WHAT YOU NEED TO DO
Copy the entries word for word. Keep the pictures out.

MATERIAL PROVIDED

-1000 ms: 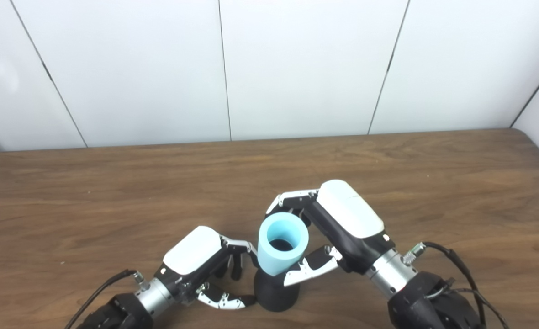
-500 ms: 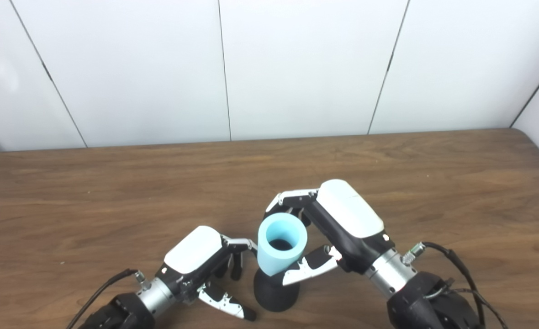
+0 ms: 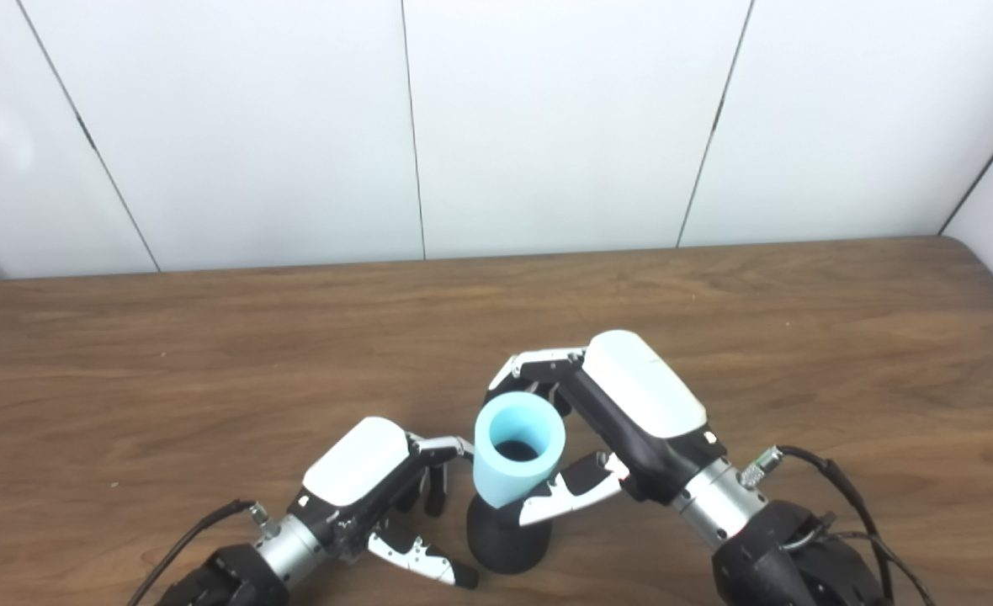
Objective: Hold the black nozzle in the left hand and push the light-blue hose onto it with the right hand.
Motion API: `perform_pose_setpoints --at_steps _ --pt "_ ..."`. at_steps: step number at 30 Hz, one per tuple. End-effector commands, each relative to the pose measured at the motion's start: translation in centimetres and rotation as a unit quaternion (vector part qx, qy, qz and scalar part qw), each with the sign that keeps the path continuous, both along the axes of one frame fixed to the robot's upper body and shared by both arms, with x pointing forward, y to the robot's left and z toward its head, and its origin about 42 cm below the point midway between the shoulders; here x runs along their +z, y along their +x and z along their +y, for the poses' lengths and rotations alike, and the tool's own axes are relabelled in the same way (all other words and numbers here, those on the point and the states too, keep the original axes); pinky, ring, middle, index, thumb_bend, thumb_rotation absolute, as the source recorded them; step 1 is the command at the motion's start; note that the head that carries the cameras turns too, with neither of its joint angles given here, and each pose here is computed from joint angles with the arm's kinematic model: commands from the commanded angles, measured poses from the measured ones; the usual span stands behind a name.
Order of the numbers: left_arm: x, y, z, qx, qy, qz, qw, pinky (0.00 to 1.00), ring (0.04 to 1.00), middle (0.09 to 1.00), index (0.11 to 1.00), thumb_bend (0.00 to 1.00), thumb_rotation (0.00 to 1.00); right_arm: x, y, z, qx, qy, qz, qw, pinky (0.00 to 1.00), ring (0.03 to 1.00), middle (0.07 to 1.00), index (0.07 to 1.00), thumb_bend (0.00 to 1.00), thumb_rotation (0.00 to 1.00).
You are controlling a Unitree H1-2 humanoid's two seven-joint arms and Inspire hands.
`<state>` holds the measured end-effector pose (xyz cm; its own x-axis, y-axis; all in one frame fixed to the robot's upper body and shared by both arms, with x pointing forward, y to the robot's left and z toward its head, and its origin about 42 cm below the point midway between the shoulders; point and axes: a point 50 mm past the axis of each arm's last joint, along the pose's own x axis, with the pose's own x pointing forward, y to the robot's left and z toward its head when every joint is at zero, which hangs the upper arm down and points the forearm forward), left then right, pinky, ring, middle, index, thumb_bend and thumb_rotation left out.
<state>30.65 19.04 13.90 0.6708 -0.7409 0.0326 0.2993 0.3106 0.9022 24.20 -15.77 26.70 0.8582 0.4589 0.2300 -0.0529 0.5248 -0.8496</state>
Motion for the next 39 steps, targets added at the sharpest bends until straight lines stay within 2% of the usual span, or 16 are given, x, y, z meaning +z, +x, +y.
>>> perform_pose_setpoints --at_steps 1,21,30,39 --pt "-1.9 -1.1 0.2 -0.006 0.037 0.032 0.999 0.59 0.656 0.696 0.694 1.00 0.43 1.1 -0.2 0.0 0.002 0.008 -0.026 1.000 0.38 0.492 0.557 0.564 1.00 0.30" --pt "-2.5 -1.5 -0.6 0.006 0.022 -0.013 1.000 0.58 0.620 0.664 0.666 1.00 0.40 1.0 -0.1 0.0 0.006 0.007 -0.030 1.000 0.37 0.489 0.557 0.566 1.00 0.30" --pt "-2.4 -1.7 -1.2 0.020 0.023 -0.031 0.999 0.58 0.618 0.652 0.657 0.99 0.42 1.1 -0.1 0.0 0.006 0.007 -0.028 1.000 0.38 0.490 0.558 0.566 1.00 0.29" --pt "-2.3 -1.9 -2.1 0.038 0.033 -0.037 0.998 0.59 0.621 0.662 0.669 0.99 0.49 1.1 -0.1 -0.1 0.007 0.005 -0.025 1.000 0.38 0.493 0.560 0.570 1.00 0.32"
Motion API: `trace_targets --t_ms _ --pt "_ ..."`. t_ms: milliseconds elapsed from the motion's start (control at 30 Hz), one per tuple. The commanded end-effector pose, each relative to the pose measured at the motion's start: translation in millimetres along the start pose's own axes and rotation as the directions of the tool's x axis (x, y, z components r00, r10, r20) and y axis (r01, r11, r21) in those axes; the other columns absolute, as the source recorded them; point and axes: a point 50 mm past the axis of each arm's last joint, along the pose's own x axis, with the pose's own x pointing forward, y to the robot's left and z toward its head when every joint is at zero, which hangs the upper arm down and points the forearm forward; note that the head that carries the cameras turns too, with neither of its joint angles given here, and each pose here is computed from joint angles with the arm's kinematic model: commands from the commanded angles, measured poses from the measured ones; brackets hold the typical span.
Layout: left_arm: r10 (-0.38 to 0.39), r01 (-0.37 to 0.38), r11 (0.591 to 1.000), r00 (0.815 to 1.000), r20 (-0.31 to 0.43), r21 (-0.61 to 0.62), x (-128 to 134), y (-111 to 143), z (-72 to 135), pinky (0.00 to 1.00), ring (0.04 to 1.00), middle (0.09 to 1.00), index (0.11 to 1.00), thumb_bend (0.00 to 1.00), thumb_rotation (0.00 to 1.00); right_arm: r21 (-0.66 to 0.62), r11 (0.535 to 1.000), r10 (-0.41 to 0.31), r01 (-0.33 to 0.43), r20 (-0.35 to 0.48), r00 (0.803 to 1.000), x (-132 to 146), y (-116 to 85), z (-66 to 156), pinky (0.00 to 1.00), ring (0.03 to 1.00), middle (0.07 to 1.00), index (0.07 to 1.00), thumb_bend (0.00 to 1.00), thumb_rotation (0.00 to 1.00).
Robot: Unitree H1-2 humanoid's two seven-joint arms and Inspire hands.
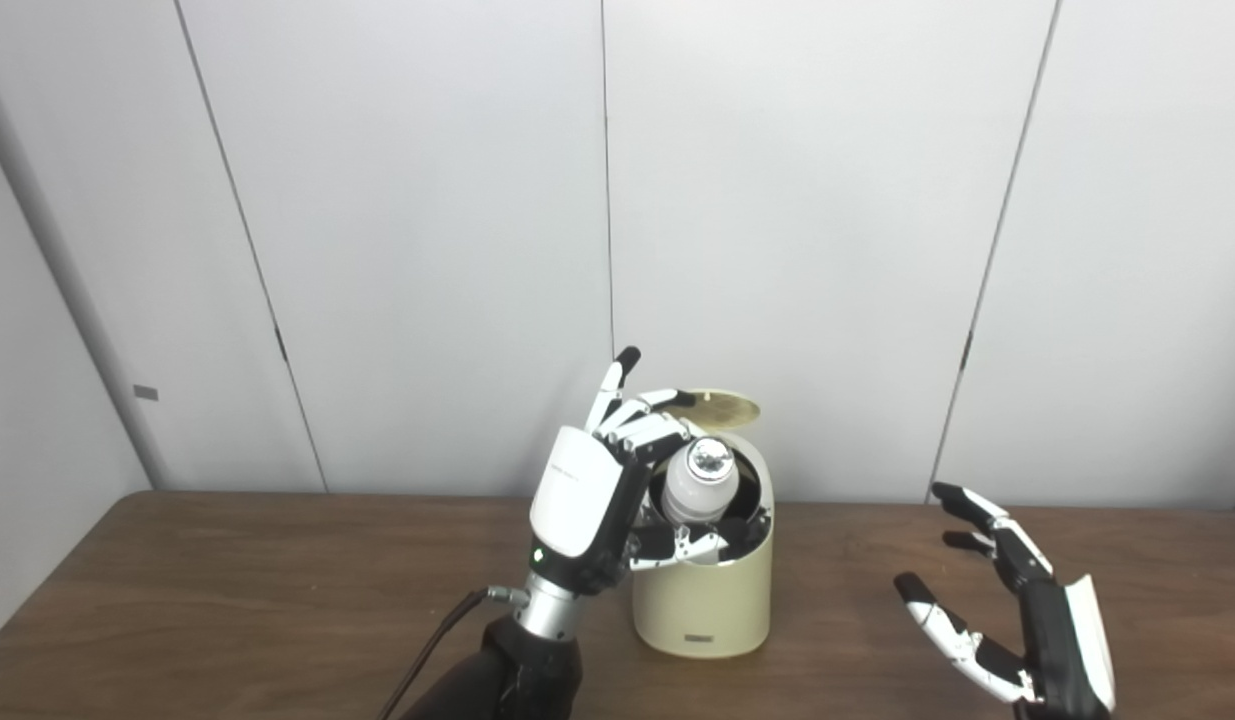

SOLUTION TO THIS EXERCISE
-1000 ms: 
-500 ms: 
+0 ms: 
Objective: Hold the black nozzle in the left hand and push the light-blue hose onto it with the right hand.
Motion API: `perform_pose_setpoints --at_steps _ --pt "_ ..."`. at_steps: step number at 30 Hz, one per tuple. End-effector commands, each relative to the pose measured at the motion's start: translation in centimetres and rotation as a unit quaternion (vector part qx, qy, qz and scalar part qw), each with the sign that keeps the path continuous, both along the axes of one frame fixed to the robot's upper body and shared by both arms, with x pointing forward, y to the robot's left and z toward its head, and its origin about 42 cm below the point midway between the shoulders; here x runs along their +z, y along their +x and z along their +y, for the poses' lengths and rotations alike, and the tool's own axes are relabelled in the same way (all other words and numbers here, those on the point and the states too, keep the original axes); pinky, ring, middle, index, thumb_bend, thumb_rotation absolute, as the source recorded them; step 1 is the command at the motion's start; note that the head that carries the cameras turns too, with neither of its joint angles given here, and each pose here is computed from joint angles with the arm's kinematic model: commands from the commanded angles, measured poses from the measured ones; the usual span stands behind a name.
Order of the numbers: left_arm: x, y, z, qx, qy, qz, qw, pinky (0.00 to 1.00), ring (0.04 to 1.00), middle (0.09 to 1.00), index (0.11 to 1.00), thumb_bend (0.00 to 1.00), thumb_rotation (0.00 to 1.00); right_arm: x, y, z, qx, qy, qz, qw, pinky (0.00 to 1.00), ring (0.03 to 1.00), middle (0.07 to 1.00), index (0.07 to 1.00), thumb_bend (0.00 to 1.00), thumb_rotation (0.00 to 1.00).
You are controlling a Unitree H1-2 humanoid's two seven-joint arms and Inspire hands.
`<state>` holds the measured end-effector pose (xyz cm; its own x-axis, y-axis; all in one frame fixed to the robot's upper body and shared by both arms, with x pointing forward, y to the robot's left and z toward its head, and its origin about 42 cm below the point midway between the shoulders; point and axes: a point 50 mm past the axis of each arm's last joint, along the pose's own x axis, with the pose's own x pointing forward, y to the robot's left and z toward its head when every joint is at zero, which hangs the upper arm down and points the forearm forward), left then right, pinky, ring, middle, index, thumb_bend and thumb_rotation left out.
<state>30.65 19.04 13.90 0.6708 -0.7409 0.0326 0.2993 0.3106 0.9022 24.20 -15.77 26.70 0.8582 0.4589 0.2300 -0.0529 0.5248 -0.8496</state>
Motion for the next 39 steps, targets added at the sharpest bends until straight lines stay within 2% of the usual span, or 16 are given, x, y, z meaning +z, +x, +y.
>>> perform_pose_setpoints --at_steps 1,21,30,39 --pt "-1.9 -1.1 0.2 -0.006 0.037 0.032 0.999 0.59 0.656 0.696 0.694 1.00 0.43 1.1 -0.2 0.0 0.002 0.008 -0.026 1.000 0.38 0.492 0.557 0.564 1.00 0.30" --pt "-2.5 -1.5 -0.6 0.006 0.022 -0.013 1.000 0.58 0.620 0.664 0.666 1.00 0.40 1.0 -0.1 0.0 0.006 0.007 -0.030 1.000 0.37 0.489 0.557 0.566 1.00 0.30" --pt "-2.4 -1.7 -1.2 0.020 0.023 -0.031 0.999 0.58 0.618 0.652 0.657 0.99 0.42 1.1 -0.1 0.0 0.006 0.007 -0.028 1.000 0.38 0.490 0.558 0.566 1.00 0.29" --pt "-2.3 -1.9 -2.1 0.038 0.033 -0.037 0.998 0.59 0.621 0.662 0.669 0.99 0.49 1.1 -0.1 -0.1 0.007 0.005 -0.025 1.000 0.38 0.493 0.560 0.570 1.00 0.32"
Motion API: `trace_targets --t_ms _ --pt "_ ..."`. t_ms: milliseconds elapsed from the motion's start (control at 30 Hz), one per tuple. The commanded end-effector pose, each relative to the pose measured at the motion's start: translation in millimetres along the start pose's own axes and rotation as the directions of the tool's x axis (x, y, z components r00, r10, r20) and y axis (r01, r11, r21) in those axes; the other columns absolute, as the source recorded them; point and axes: a point 50 mm past the axis of each arm's last joint, along the pose's own x axis, with the pose's own x pointing forward, y to the robot's left and z toward its head when every joint is at zero, which hangs the upper arm down and points the forearm forward; note that the head that carries the cameras turns too, with neither of its joint angles given here, and each pose here is computed from joint angles with the arm's kinematic model: commands from the commanded angles, measured poses from the measured ones; brackets hold the typical span.
Layout: left_arm: r10 (-0.38 to 0.39), r01 (-0.37 to 0.38), r11 (0.591 to 1.000), r00 (0.815 to 1.000), r20 (-0.31 to 0.43), r21 (-0.61 to 0.62), x (-128 to 134), y (-111 to 143), z (-72 to 135), pinky (0.00 to 1.00), ring (0.04 to 1.00), middle (0.09 to 1.00), index (0.11 to 1.00), thumb_bend (0.00 to 1.00), thumb_rotation (0.00 to 1.00); right_arm: r21 (-0.66 to 0.62), r11 (0.535 to 1.000), r10 (-0.41 to 0.31), r01 (-0.33 to 0.43), r20 (-0.35 to 0.48), r00 (0.803 to 1.000), x (-132 to 146), y (-116 to 85), z (-66 to 156), pinky (0.00 to 1.00), ring (0.03 to 1.00), middle (0.07 to 1.00), index (0.07 to 1.00), thumb_bend (0.00 to 1.00), thumb_rotation (0.00 to 1.00).
Robot: Unitree H1-2 humanoid's two seven-joint arms and Inspire hands.

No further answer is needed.